Evidemment, j'ai du en re-fabriquer un autre sur place car j'avais
bousillé le mien. Ce sympathique luthier m'a transmis son
savoir et c'est ainsi que j'ai "débuté"
dans la fabrication.
J'ai aussi joué de la guitare classique mais j'ai abandonné,
préférant nettement me consacrer au banjo. En revenant
des Etats-Unis, Jean-Marie Redon (grand banjoiste Français)
m'a encouragé à fabriquer des banjos. J'ai commencé
puis je suis rapidement reparti à l'étranger et
j'ai voyagé 17 ans. Ce n'est qu'en revenant du Venezuela
que je me suis définitivement installé à
Meaux et réellement démarré la fabrication
de ces instruments. En décembre 1993. Meaux, parce que
nous y étions "bloqué" 5 ans, du fait
des études de ma femme.
Qui t'achète tes
instruments ?
Je n'ai jamais fait de publicité. Toutes les demandes proviennent
de copain du copain du copain
A un moment, j'avais monté
une association: la FBMA , "France Blue Grass Association"

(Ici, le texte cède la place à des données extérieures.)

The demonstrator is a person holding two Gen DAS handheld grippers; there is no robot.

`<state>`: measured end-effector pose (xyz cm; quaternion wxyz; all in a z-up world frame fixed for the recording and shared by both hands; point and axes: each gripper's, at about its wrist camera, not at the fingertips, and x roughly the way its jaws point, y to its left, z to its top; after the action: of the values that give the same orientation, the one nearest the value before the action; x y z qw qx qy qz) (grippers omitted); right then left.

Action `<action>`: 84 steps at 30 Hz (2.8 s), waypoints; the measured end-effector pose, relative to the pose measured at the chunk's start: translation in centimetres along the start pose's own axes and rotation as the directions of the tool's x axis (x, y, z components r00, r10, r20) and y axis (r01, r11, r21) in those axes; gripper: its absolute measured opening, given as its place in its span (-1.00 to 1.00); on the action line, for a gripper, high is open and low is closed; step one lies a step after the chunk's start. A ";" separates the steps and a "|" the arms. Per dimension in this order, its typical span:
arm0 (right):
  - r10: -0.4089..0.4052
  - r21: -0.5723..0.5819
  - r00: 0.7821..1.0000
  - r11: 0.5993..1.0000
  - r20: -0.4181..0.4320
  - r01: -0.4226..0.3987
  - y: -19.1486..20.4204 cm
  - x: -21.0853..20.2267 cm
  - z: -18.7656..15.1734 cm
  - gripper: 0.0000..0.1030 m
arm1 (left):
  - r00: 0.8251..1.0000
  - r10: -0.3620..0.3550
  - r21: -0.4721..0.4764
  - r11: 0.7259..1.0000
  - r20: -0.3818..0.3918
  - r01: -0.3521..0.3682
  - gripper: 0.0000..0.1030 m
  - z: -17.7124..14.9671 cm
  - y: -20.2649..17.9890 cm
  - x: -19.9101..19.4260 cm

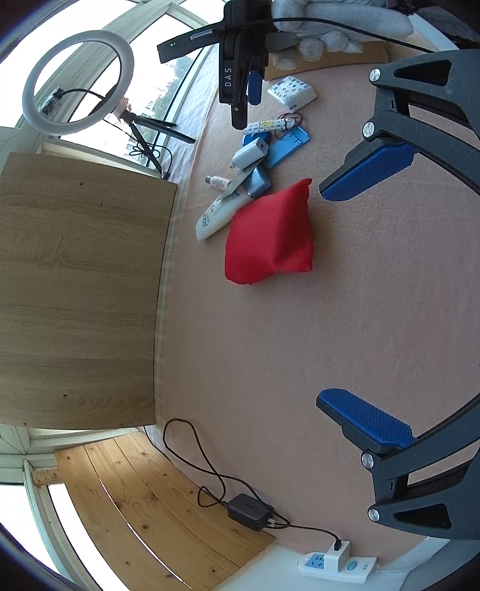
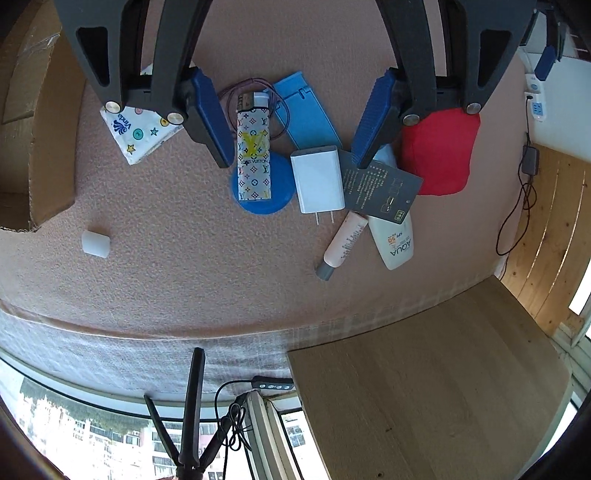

avec Jean-Marie Redon. (NDLR: Georges Assaban en était
le président jusque l'an dernier http://www.musictrad.com/bluegrass/).
On a très vite grimpé à deux, trois cent
membres. Par ce biais, j'ai aussi eu quelques clients. Ce n'était,
bien sur, pas le but de cette association. Nous voulions simplement
jouer et nous faire plaisir.
En fait, je ne sais pas comment je trouve mes clients ! Ce sont
les clients qui me trouvent. Il faut dire que nous ne sommes que
deux ou trois luthiers dans cette spécialité à
faire des banjos de qualité. (NDLR: Et ceux de G.Assaban
sont extraordinaires, tant dans l'esthétique que dans le
son. Quel son ! Ils surclassent sans conteste les grandes marques
du genre. Gibson en tête).
Il y a quelques temps, j'ai fait un banjo pour Hubert-Félix
Thiéfaine par l'intermédiaire d'un de ses amis du
Jura. On peut le voir sur la pochette intérieure du CD
"La tentation du bonheur".
Combien en fabriques-tu
par an ? Quels sont les délais ?
J'en fabrique au grand, grand maximum 25 par an. Cette année,
je n'en ai fait que 7. Les délais sont très variables.
Si j'ai 3 banjos à fabriquer ensemble, le temps à
l'unité sera beaucoup plus court que si je n'en ai qu'un
seul à faire. Cela tient surtout à l'outillage spécifique
et ses réglages.
Je pense que, comme tous les luthiers, chacun de mes instruments
est différent. Je ne garde aucun plan de fabrication. Un
client vient, me dit "Je voudrais ça !". On discute,
je regarde le type jouer, j'observe ses mains, sa façon
d'appréhender l'instrument et quelque chose en moi l'attrape.
C'est très difficile à expliquer. En fait, je ne
fais que prolonger les sentiments du musiciens. Les gens m'appellent
souvent et me disent : "Il sonne comme je voulais".
"Mais c'est normal, c'est ton instrument. Unique. Je ai rien
fait d'autres que traduire ce que tu désirais.".